В тот же момент Хоу подскочил с места и начал вновь обходить возможные выходы. Он несколько раз подергал за прутья, закрывающие окно. Немного попинал дверь и в конце хорошо приложился о нее плечом, легким вывихом ознаменовывая окончание своей исследовательской деятельности.
Глядя на стиснувшего зубы от боли Натаниэля, Гаррет все же сжалился над ним, и помог вправить плечо. Больше попыток вскрыть дверь Хоу не предпринимал.
– Ты совсем не волнуешься?
– спросил Натаниэль с настила.
– И за Андерса?
Хоук, вытягивающий палец в проем между штырями, чтобы достать до травинки, пожал плечами.

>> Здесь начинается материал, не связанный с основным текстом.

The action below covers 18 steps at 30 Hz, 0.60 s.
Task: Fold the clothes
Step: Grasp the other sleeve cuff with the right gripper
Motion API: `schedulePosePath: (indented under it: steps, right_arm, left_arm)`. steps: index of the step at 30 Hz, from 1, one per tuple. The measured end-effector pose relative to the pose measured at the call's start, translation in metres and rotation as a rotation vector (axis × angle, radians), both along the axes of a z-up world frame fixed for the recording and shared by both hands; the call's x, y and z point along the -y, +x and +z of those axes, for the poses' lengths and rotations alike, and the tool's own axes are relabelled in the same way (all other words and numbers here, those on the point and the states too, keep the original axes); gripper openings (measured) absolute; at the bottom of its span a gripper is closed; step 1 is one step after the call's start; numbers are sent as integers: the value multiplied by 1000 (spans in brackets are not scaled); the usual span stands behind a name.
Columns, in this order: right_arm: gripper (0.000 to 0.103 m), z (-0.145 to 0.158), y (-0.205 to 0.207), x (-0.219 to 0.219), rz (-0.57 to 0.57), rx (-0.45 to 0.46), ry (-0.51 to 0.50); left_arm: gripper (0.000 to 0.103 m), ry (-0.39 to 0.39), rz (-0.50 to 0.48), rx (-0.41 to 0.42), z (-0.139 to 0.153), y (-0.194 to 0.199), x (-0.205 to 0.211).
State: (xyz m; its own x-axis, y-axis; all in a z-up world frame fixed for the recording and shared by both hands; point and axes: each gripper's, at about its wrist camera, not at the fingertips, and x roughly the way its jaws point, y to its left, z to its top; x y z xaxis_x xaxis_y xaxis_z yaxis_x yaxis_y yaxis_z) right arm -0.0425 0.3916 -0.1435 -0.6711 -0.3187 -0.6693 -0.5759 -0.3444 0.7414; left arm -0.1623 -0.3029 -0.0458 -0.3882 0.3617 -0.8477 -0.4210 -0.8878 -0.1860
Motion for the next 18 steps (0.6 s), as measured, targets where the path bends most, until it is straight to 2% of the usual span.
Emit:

“Да у меня зуб на зуб не попадает, как подумаю о том, что с ним могло случиться”.
– С чего бы?
– удивился Гаррет.
– Он большой мальчик. Он меня вытащит. Ну или ты нас вытащишь, а потом я его вытащу. Непринципиально.
Хоук вновь вернулся к окошку в коридор. Сейчас в противоположном ему даже не было Эсмильды. Она, должно быть, устала стоять и села. У них хотя бы посуда была или даже еда.
– Эсме!
– позвал Гаррет.
В окне почти сразу же возникла храмовница.
– Какие-нибудь новости?
– взволнованно спросила она.
– Да, пупсик головой тронулся, но это неинтересно, - Хоук замялся, не зная, как попросить.
– У вас там… есть что-нибудь? Такое ощущение, что полгода ничего не ел.
– Тут есть… - голова Эсмильды исчезла, храмовница покопалась где-то внизу, и вновь появилась, - две морковки. И репа. Было немного хлеба, но мы его… мы его съели.
– Кинь хоть что-нибудь.
Он вытянулся в окно настолько, насколько это было возможно, но все равно не дотягивался до руки Эсмильды с зажатой в ней морковкой. Коридор был слишком широк, чтобы узники из противоположных камер могли касаться друг друга.
Храмовница вынужденно подбросила овощ, но он промазал цель, падая вниз.
– Прости, случайно вышло, - чтобы загладить вину, Эсмильда вновь полезла в его сумку.
Гаррет замотал рукой, но и следующая морковка попала к первой. И под дверью как на зло не было щели, чтобы можно было достать их снизу.
– Тебе… кинуть репу?
– на всякий случай спросила храмовница.
– Да ну ее, все равно мимо будет, - Хоук отошел от двери.
– Мы не только лишись ужина… или завтрака, но и лишили его же наших дам.
Он вновь сел на настил. Что делать дальше он не представлял. Опустив голову, Гаррет уткнулся лбом в колени, представляя всякие ужасы, сопутствующие годам заключения. Демона с миской похлебки, сующего ее в окно ровно в шесть тридцать. Садящееся каждый вечер солнце за ржавыми прутьями. Сугубо избирательная личная жизнь с Хоу.